• Task brief:
Reproduce all records verbatim.
Segment Start: Exercise data
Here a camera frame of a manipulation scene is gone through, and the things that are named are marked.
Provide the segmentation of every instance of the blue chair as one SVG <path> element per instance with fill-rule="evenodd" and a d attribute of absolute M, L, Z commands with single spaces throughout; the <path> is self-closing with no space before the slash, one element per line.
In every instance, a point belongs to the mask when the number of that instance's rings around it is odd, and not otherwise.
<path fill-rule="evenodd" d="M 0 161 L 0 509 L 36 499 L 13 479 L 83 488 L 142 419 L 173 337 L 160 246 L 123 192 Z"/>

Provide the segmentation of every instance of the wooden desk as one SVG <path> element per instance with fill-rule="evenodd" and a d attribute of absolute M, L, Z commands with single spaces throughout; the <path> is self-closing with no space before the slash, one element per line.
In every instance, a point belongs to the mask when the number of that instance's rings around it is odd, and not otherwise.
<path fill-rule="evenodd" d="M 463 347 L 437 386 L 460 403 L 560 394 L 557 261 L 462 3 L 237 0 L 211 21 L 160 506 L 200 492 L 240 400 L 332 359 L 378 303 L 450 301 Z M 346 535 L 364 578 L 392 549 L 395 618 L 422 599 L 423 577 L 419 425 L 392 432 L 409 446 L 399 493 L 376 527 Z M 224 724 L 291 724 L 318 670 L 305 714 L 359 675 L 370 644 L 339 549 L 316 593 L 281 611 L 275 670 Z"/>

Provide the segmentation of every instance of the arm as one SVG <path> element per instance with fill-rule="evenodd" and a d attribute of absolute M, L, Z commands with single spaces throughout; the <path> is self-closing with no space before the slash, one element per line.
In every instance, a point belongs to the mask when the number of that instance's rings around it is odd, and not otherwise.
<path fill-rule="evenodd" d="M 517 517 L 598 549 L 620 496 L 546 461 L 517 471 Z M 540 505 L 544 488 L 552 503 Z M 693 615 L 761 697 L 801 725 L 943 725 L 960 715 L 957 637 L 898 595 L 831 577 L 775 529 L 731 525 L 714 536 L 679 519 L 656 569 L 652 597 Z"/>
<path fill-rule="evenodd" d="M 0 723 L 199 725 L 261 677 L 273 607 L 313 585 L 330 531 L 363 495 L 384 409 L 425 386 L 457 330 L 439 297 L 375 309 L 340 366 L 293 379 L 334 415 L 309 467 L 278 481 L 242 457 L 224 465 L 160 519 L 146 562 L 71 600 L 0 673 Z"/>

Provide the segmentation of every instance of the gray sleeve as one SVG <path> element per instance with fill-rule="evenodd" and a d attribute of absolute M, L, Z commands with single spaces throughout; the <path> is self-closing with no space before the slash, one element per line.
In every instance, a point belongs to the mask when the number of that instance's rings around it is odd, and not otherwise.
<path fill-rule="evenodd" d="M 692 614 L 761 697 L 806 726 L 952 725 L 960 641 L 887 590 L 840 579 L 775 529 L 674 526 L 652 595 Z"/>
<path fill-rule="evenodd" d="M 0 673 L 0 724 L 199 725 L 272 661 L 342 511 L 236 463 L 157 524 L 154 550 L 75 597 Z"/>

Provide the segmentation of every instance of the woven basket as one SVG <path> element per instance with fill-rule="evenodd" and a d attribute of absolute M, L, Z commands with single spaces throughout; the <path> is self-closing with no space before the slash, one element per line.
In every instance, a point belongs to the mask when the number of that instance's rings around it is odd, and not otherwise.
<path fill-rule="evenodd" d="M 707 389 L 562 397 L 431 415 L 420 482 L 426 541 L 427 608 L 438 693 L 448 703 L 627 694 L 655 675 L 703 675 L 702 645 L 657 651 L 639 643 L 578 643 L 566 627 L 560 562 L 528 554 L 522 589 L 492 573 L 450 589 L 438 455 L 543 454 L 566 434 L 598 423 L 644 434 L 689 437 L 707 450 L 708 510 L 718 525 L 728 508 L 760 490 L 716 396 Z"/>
Segment End: Exercise data
• Answer section:
Here a camera frame of a manipulation scene is gone through, and the things that are named are marked.
Provide the segmentation of every instance of the blue chair as one SVG <path> element per instance with fill-rule="evenodd" and a d attribute of absolute M, L, Z commands with single spaces throughout; the <path> is self-closing with no space before the slash, one element per line.
In every instance, a point belongs to the mask when the number of that instance's rings around it is odd, and not otherwise.
<path fill-rule="evenodd" d="M 0 161 L 0 509 L 36 499 L 13 479 L 83 488 L 142 419 L 173 337 L 160 246 L 123 192 Z"/>

Provide the segmentation of every instance of the wooden desk as one SVG <path> element per instance with fill-rule="evenodd" and a d attribute of absolute M, L, Z commands with single spaces throughout; the <path> is self-closing with no space before the slash, one element per line.
In every instance, a point belongs to the mask when the number of that instance's rings around it is odd, and not otherwise.
<path fill-rule="evenodd" d="M 463 347 L 437 386 L 460 403 L 560 394 L 557 261 L 462 3 L 237 0 L 211 21 L 160 506 L 200 492 L 240 400 L 332 359 L 378 303 L 450 301 Z M 346 535 L 364 578 L 392 549 L 395 618 L 422 599 L 423 577 L 419 425 L 392 432 L 409 446 L 399 493 L 376 527 Z M 224 724 L 291 724 L 318 670 L 305 714 L 359 675 L 370 644 L 339 549 L 316 593 L 281 611 L 275 670 Z"/>

Provide the segmentation of every instance of the arm as one SVG <path> element per instance with fill-rule="evenodd" and a d attribute of absolute M, L, Z commands with single spaces throughout; the <path> is self-closing with no space before the slash, one element per line.
In every instance, a point belongs to the mask when the number of that instance's rings around it is odd, and not otherwise.
<path fill-rule="evenodd" d="M 517 517 L 598 549 L 620 496 L 546 461 L 517 471 Z M 540 505 L 544 488 L 552 503 Z M 693 615 L 761 697 L 801 725 L 943 725 L 960 715 L 957 637 L 898 595 L 831 577 L 775 529 L 731 525 L 714 536 L 679 519 L 656 569 L 652 597 Z"/>
<path fill-rule="evenodd" d="M 0 723 L 199 725 L 261 677 L 273 607 L 313 585 L 330 531 L 363 495 L 384 409 L 425 386 L 457 330 L 439 297 L 375 309 L 340 366 L 293 379 L 334 415 L 309 467 L 278 481 L 242 457 L 224 465 L 160 519 L 146 562 L 71 600 L 0 673 Z"/>

Provide the segmentation of every instance of the gray sleeve as one SVG <path> element per instance with fill-rule="evenodd" and a d attribute of absolute M, L, Z commands with single spaces throughout; the <path> is self-closing with no space before the slash, one element per line.
In every instance, a point belongs to the mask when the number of that instance's rings around it is odd, and not otherwise.
<path fill-rule="evenodd" d="M 692 614 L 761 697 L 806 726 L 952 725 L 960 641 L 887 590 L 840 579 L 775 529 L 674 526 L 652 595 Z"/>
<path fill-rule="evenodd" d="M 0 673 L 0 724 L 199 725 L 272 661 L 342 511 L 236 463 L 157 524 L 154 550 L 75 597 Z"/>

Provide the segmentation of every instance of the woven basket as one SVG <path> element per instance with fill-rule="evenodd" and a d attribute of absolute M, L, Z commands with single spaces throughout; the <path> is self-closing with no space before the slash, one element per line.
In every instance, a point belongs to the mask when the number of that instance's rings around it is odd, and not otherwise.
<path fill-rule="evenodd" d="M 707 389 L 562 397 L 431 415 L 420 482 L 426 541 L 427 608 L 438 693 L 448 703 L 627 694 L 655 675 L 703 675 L 702 645 L 657 651 L 639 643 L 578 643 L 566 627 L 560 562 L 528 554 L 522 589 L 492 573 L 450 589 L 438 455 L 543 454 L 566 434 L 598 423 L 644 434 L 689 437 L 707 450 L 708 510 L 718 525 L 728 508 L 760 490 L 716 396 Z"/>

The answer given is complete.